#### What is expected
When the line containing "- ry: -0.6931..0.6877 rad" is found in the data below, copy it and each line after it through the line containing "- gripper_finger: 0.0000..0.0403", exactly and with no others.

#### Supplied information
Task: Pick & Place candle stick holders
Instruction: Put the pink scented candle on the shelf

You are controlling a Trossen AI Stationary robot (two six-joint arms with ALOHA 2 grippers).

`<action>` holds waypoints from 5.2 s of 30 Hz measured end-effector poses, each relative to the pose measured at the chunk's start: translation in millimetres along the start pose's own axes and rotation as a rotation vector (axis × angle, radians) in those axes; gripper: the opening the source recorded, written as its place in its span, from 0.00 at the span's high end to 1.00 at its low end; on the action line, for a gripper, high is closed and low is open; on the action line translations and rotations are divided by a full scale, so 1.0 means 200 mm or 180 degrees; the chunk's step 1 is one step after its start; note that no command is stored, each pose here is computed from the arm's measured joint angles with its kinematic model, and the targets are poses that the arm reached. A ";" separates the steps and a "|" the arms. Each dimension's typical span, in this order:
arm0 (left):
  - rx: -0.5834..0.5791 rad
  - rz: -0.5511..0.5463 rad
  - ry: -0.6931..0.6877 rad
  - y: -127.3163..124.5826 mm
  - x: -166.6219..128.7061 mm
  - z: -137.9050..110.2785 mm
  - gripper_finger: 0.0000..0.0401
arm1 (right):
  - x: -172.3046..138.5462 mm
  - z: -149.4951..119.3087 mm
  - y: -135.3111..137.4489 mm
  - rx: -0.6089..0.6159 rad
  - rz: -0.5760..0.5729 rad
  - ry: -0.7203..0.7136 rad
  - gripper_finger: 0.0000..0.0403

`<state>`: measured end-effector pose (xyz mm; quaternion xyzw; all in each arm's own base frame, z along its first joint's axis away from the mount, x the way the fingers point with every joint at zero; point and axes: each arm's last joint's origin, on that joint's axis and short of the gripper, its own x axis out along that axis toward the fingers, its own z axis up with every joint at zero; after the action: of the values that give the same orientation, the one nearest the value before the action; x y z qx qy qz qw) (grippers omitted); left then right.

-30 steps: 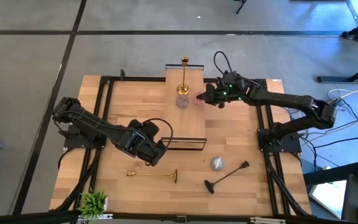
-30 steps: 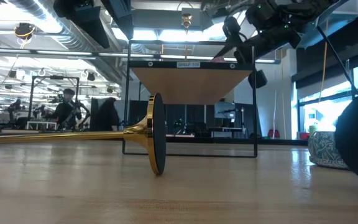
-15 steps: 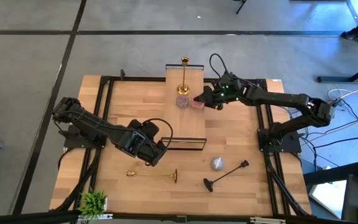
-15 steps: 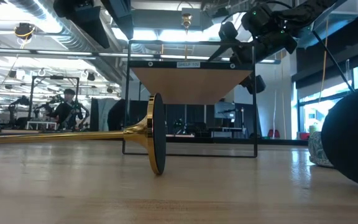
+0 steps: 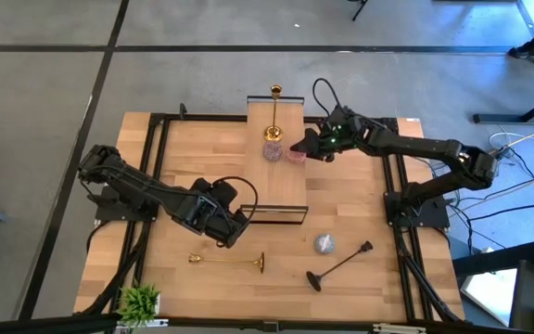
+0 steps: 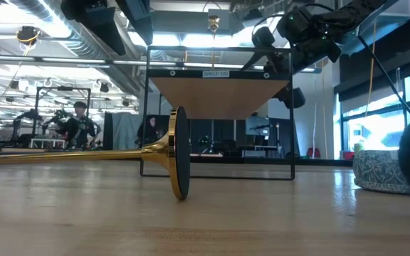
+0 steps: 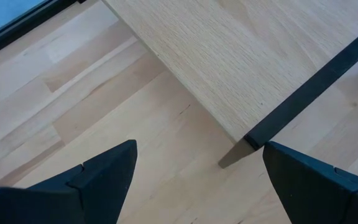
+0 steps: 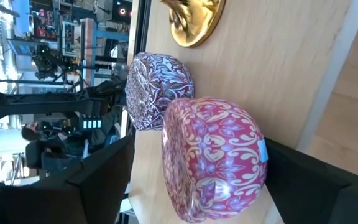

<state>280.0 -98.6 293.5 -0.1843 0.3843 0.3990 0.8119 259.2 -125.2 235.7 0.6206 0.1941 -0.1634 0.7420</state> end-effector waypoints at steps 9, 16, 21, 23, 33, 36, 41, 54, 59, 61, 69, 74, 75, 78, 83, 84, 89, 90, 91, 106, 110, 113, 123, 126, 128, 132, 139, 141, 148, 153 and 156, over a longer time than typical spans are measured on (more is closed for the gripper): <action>0.0001 0.0016 -0.0045 0.00 0.00 0.00 0.14 | -0.01 0.02 -0.01 0.0045 0.0011 0.0086 0.17; 0.0002 0.0016 -0.0046 0.00 0.00 0.00 0.14 | -0.03 0.04 -0.03 0.0029 0.0055 0.0203 0.17; 0.0004 0.0016 -0.0046 0.00 0.00 0.00 0.14 | -0.04 0.05 -0.04 -0.0002 0.0071 0.0280 0.17; 0.0011 0.0016 -0.0046 0.00 0.00 0.00 0.14 | -0.04 0.06 -0.05 0.0009 0.0076 0.0285 0.17; 0.0010 0.0016 -0.0047 0.00 0.00 0.00 0.14 | -0.06 0.08 -0.06 -0.0034 0.0097 0.0324 0.17; 0.0010 0.0017 -0.0048 0.00 0.00 0.00 0.14 | -0.06 0.08 -0.07 -0.0047 0.0105 0.0328 0.17; 0.0011 0.0017 -0.0048 0.00 0.00 0.00 0.14 | -0.07 0.10 -0.09 -0.0030 0.0045 0.0350 0.17; 0.0036 0.0019 -0.0048 0.00 0.00 0.00 0.16 | -0.13 0.12 -0.13 -0.0067 -0.0104 0.0325 0.17; 0.0072 0.0021 -0.0047 0.00 0.00 0.00 0.16 | -0.16 0.13 -0.09 -0.0132 0.0067 0.0198 0.17; 0.0089 0.0021 -0.0047 0.00 0.00 0.00 0.16 | -0.17 0.13 -0.08 -0.0121 0.0083 0.0189 0.17; 0.0092 0.0028 -0.0061 0.00 0.00 0.00 0.16 | -0.20 0.13 -0.06 -0.0149 0.0144 0.0138 0.17; 0.0079 0.0021 -0.0057 0.00 0.00 0.00 0.16 | -0.31 0.13 -0.02 -0.0132 0.0303 0.0034 0.17; 0.0079 0.0019 -0.0056 0.00 0.00 0.00 0.16 | -0.33 0.12 -0.01 -0.0152 0.0355 0.0058 0.17; 0.0084 0.0013 -0.0056 0.00 0.00 0.00 0.16 | -0.39 0.10 0.01 -0.0242 0.0482 0.0184 0.17; 0.0096 0.0018 -0.0072 0.00 -0.01 0.00 0.16 | -0.45 0.05 -0.01 -0.0235 0.0423 0.0416 0.17; 0.0100 0.0021 -0.0080 0.00 -0.01 0.00 0.16 | -0.45 0.03 -0.02 -0.0170 0.0305 0.0436 0.18; 0.0103 0.0027 -0.0099 0.00 -0.01 0.00 0.16 | -0.46 0.00 -0.10 -0.0057 -0.0359 0.0315 0.35; 0.0103 0.0027 -0.0098 0.00 -0.01 0.00 0.16 | -0.46 0.00 -0.10 -0.0066 -0.0379 0.0291 0.41; 0.0104 0.0027 -0.0098 0.00 -0.01 0.00 0.16 | -0.46 0.00 -0.10 -0.0080 -0.0367 0.0275 0.47; 0.0084 0.0026 -0.0095 0.00 0.00 0.00 0.16 | -0.37 -0.02 -0.07 -0.0149 -0.0278 0.0420 0.99; 0.0081 0.0025 -0.0094 0.00 0.00 0.00 0.16 | -0.33 -0.01 -0.06 -0.0155 -0.0260 0.0434 0.99; 0.0081 0.0025 -0.0094 0.00 0.00 0.00 0.16 | -0.30 0.00 -0.05 -0.0156 -0.0197 0.0357 1.00; 0.0076 0.0014 -0.0063 0.00 0.00 0.00 0.16 | -0.20 0.00 -0.06 -0.0112 -0.0214 0.0421 1.00; 0.0076 0.0014 -0.0063 0.00 0.00 0.00 0.16 | -0.17 0.00 -0.06 -0.0138 -0.0178 0.0438 1.00; 0.0077 0.0014 -0.0063 0.00 0.00 0.00 0.16 | -0.15 0.00 -0.05 -0.0138 -0.0127 0.0432 1.00; 0.0077 0.0015 -0.0063 0.00 0.00 0.00 0.16 | -0.13 0.00 -0.03 -0.0163 -0.0032 0.0416 1.00; 0.0079 0.0010 -0.0046 0.00 0.00 0.00 0.16 | -0.12 0.00 -0.03 -0.0143 -0.0030 0.0401 1.00; 0.0100 0.0008 -0.0043 0.00 0.00 -0.01 0.16 | -0.12 0.00 -0.03 -0.0143 -0.0031 0.0401 1.00; 0.0107 0.0016 -0.0041 0.00 0.00 0.00 0.16 | -0.13 0.00 -0.03 -0.0117 -0.0046 0.0412 1.00; 0.0104 0.0017 -0.0041 0.00 0.00 0.00 0.16 | -0.13 0.00 -0.05 -0.0052 -0.0148 0.0405 1.00; 0.0095 0.0017 -0.0041 0.00 0.00 0.00 0.16 | -0.14 0.02 -0.06 -0.0036 -0.0182 0.0298 1.00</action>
<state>279.4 -99.6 293.5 -0.1686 0.3854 0.3966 0.8160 229.9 -131.5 240.2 0.6176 0.2471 -0.1543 0.7306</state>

#### Expected answer
  - ry: -0.6931..0.6877 rad
  - y: -127.3163..124.5826 mm
  - x: -166.6219..128.7061 mm
  - z: -137.9050..110.2785 mm
  - gripper_finger: 0.0000..0.0401
arm1 (right):
  - x: -172.3046..138.5462 mm
  - z: -149.4951..119.3087 mm
  - y: -135.3111..137.4489 mm
  - rx: -0.6089..0.6159 rad
  - rz: -0.5760..0.5729 rad
  - ry: -0.7203..0.7136 rad
  - gripper_finger: 0.0000..0.0403

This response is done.